TASK: Below this line is a set of entries; quote exactly the lines from the line that contains "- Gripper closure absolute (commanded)" to the line that contains "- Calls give", both lines included.

DATA SHOWN:
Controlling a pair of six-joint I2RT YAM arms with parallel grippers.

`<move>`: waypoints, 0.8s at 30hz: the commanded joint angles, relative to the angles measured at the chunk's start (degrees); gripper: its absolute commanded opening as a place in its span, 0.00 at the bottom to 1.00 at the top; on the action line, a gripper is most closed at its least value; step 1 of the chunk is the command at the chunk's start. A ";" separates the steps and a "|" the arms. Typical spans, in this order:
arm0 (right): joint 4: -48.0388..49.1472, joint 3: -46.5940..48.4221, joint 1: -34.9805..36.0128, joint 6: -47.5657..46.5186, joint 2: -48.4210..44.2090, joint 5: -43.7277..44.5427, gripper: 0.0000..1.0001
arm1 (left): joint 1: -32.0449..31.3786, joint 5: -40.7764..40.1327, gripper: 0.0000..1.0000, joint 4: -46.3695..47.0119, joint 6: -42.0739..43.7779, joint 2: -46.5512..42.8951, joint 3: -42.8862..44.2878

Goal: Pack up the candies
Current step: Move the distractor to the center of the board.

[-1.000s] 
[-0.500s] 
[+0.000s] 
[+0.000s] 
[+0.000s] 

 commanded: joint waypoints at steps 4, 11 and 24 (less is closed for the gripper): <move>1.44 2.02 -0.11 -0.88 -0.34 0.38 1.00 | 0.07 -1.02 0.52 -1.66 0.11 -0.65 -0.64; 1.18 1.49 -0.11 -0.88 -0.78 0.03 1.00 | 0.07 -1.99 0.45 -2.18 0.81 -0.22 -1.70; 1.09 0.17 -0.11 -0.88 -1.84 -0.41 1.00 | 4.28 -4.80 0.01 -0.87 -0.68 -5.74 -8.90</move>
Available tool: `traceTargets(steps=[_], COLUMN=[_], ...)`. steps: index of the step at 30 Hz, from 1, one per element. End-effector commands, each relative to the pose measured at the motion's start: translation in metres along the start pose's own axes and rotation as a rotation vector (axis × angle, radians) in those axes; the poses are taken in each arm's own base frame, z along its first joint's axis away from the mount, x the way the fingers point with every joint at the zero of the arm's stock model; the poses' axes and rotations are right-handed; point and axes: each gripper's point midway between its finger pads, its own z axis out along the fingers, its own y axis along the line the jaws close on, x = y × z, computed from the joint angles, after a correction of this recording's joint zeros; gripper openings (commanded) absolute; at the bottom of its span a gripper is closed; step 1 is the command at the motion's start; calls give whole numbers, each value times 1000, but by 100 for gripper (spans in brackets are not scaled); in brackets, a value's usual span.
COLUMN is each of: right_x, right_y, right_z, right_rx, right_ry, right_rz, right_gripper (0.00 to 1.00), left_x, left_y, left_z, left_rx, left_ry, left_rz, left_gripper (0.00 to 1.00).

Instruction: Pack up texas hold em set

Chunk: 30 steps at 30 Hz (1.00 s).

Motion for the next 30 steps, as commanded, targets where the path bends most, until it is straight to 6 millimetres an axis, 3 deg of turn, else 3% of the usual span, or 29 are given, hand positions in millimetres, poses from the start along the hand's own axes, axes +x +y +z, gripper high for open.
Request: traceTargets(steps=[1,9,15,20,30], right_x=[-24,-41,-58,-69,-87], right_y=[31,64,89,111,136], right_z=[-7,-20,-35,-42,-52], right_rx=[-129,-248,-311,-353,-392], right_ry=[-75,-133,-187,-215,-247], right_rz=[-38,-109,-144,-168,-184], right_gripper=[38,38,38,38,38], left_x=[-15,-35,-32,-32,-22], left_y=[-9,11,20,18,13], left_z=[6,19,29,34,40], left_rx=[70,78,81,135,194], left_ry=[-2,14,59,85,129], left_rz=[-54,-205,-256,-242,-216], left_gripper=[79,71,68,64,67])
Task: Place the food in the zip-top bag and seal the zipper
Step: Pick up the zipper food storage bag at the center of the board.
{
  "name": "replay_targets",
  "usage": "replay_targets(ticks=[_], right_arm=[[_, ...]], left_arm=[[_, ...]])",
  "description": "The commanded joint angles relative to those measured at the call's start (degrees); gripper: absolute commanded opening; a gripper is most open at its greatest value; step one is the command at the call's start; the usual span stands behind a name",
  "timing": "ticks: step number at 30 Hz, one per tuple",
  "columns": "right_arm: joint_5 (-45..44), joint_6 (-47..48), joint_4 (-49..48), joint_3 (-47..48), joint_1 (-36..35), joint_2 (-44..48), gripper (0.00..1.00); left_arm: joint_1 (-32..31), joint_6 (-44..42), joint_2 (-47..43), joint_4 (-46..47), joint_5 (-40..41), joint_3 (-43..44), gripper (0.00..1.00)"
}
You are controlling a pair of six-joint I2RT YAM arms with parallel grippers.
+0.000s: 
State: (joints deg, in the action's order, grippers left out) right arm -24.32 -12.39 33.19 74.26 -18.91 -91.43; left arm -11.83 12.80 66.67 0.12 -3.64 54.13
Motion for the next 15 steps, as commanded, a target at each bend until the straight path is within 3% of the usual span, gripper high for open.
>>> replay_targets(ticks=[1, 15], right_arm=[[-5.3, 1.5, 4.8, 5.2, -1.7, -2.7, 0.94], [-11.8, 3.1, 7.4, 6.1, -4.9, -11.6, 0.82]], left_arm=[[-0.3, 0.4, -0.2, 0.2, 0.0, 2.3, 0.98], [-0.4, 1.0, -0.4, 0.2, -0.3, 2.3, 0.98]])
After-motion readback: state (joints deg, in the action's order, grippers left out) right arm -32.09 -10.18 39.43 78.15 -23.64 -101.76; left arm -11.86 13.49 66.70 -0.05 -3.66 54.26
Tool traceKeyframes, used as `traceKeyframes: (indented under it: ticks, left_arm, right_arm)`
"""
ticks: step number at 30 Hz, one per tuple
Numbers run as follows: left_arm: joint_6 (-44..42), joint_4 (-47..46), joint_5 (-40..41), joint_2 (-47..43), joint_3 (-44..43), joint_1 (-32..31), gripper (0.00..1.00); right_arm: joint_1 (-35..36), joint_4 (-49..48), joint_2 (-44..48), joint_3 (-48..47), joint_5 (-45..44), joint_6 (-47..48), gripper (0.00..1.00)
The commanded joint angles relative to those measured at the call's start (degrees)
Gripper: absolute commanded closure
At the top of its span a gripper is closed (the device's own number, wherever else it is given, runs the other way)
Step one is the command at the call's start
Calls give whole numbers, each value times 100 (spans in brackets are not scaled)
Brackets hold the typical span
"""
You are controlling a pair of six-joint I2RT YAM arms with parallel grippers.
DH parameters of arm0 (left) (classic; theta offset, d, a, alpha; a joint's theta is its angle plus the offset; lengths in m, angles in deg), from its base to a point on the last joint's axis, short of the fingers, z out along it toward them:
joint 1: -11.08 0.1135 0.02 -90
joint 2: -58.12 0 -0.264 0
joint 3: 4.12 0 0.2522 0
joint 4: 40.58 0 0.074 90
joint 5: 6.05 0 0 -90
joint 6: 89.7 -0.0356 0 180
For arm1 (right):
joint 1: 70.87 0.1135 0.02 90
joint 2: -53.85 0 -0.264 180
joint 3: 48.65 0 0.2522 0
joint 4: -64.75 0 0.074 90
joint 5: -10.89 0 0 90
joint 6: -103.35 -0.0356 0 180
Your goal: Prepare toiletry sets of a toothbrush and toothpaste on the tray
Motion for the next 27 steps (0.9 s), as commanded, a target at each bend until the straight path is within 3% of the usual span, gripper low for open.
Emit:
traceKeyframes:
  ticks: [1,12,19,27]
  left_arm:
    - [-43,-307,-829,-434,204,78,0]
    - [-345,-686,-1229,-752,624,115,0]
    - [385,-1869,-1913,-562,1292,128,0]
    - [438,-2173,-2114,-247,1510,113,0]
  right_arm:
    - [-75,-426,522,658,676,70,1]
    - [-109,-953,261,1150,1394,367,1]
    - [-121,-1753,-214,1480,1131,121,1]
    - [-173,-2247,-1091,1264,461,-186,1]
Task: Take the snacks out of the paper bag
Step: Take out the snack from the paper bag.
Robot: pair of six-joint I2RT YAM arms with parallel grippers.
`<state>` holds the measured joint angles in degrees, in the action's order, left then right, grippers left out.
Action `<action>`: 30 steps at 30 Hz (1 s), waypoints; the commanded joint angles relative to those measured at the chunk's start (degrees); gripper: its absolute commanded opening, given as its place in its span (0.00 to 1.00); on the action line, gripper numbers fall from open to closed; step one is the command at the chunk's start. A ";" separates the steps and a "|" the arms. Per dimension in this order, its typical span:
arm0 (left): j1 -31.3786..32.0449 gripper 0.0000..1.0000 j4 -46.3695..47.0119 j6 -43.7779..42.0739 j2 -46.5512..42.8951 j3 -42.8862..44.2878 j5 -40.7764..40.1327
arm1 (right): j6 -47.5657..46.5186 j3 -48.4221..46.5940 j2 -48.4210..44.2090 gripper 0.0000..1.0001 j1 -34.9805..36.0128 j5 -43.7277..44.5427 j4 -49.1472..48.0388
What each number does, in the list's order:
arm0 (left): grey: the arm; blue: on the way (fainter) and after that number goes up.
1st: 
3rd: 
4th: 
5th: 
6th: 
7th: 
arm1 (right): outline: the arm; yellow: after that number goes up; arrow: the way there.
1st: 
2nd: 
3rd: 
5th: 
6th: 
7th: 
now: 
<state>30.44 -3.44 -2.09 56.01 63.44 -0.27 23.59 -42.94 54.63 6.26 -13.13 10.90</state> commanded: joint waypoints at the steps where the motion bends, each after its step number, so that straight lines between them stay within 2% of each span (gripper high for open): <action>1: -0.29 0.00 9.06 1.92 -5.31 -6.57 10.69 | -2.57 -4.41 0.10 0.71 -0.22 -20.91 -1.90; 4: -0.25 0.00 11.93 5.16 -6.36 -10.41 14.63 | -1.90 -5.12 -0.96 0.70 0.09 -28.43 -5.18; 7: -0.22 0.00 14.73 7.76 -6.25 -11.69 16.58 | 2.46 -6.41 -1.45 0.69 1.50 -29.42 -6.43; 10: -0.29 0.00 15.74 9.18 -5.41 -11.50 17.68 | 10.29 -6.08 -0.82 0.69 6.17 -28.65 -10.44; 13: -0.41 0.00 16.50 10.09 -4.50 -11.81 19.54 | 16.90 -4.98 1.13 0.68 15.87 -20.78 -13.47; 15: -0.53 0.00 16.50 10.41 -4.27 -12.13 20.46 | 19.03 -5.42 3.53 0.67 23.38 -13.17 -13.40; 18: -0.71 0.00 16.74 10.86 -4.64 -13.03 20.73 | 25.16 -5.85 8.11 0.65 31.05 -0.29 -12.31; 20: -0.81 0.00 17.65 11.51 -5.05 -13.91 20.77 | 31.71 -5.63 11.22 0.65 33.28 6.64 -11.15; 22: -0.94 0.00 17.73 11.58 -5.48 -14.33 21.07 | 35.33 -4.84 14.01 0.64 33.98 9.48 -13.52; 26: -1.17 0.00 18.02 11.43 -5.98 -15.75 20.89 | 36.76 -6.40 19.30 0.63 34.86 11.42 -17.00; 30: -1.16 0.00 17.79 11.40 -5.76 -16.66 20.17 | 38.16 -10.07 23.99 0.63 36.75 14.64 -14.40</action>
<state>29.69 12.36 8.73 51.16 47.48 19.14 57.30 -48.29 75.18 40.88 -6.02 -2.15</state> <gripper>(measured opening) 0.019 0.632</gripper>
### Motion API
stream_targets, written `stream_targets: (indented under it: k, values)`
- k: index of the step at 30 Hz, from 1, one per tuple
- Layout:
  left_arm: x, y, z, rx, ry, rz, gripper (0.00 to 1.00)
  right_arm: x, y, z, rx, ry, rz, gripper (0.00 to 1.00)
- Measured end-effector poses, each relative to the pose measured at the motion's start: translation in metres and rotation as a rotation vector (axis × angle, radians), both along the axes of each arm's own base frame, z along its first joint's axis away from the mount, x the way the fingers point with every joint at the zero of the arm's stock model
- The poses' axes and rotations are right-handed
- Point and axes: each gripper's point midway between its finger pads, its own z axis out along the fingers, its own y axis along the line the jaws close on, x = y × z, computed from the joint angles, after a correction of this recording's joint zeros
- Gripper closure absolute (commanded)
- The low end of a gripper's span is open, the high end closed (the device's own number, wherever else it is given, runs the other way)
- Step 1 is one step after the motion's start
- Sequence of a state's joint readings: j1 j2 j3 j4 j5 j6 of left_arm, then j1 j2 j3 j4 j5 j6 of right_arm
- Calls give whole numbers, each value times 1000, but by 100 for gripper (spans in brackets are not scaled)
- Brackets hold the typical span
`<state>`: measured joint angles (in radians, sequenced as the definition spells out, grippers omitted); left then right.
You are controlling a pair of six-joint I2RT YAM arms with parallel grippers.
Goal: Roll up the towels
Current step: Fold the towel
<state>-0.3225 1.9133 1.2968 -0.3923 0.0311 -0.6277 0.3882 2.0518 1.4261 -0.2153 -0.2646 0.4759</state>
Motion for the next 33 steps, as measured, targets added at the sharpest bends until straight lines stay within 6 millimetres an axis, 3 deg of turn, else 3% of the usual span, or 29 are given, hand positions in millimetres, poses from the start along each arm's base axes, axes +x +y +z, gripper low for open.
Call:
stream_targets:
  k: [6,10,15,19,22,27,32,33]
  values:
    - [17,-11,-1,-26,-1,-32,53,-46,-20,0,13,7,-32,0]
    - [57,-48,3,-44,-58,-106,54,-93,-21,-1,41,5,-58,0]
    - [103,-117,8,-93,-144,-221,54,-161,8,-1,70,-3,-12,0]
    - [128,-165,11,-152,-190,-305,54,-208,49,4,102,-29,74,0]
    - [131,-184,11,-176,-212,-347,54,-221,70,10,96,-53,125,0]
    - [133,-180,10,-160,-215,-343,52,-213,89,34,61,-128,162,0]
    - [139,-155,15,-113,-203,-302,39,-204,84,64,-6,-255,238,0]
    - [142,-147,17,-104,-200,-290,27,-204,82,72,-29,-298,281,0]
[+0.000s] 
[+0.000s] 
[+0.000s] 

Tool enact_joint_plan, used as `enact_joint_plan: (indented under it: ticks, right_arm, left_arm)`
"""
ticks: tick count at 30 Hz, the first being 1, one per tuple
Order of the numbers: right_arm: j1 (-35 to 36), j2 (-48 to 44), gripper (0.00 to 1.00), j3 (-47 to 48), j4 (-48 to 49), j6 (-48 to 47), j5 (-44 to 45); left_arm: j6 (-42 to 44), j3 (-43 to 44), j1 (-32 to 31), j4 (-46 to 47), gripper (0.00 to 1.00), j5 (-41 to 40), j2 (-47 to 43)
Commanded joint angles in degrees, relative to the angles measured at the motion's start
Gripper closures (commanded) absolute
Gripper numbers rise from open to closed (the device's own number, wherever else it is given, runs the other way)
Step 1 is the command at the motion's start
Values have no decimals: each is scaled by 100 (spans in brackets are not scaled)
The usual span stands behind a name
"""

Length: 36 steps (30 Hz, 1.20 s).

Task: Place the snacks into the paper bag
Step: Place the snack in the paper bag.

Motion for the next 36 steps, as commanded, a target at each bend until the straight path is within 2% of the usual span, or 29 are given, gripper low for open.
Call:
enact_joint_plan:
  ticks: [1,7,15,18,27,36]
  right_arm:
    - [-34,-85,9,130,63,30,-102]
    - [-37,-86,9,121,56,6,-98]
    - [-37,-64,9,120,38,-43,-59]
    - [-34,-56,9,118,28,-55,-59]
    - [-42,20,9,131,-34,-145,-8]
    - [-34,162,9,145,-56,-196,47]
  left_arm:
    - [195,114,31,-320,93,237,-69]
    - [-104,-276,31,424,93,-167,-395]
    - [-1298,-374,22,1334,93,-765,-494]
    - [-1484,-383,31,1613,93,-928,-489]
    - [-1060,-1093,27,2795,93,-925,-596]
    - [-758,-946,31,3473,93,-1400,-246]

RESULT OF THE EXERCISE:
- Gripper closure absolute (commanded)
- The low end of a gripper's span is open, the high end closed (the device's own number, wherever else it is given, runs the other way)
- Step 1 is one step after the motion's start
- Sequence of a state's joint readings: j1 j2 j3 j4 j5 j6 of left_arm, then j1 j2 j3 j4 j5 j6 of right_arm
- Calls give whole numbers, each value times 1000, but by 100 for gripper (spans in brackets are not scaled)

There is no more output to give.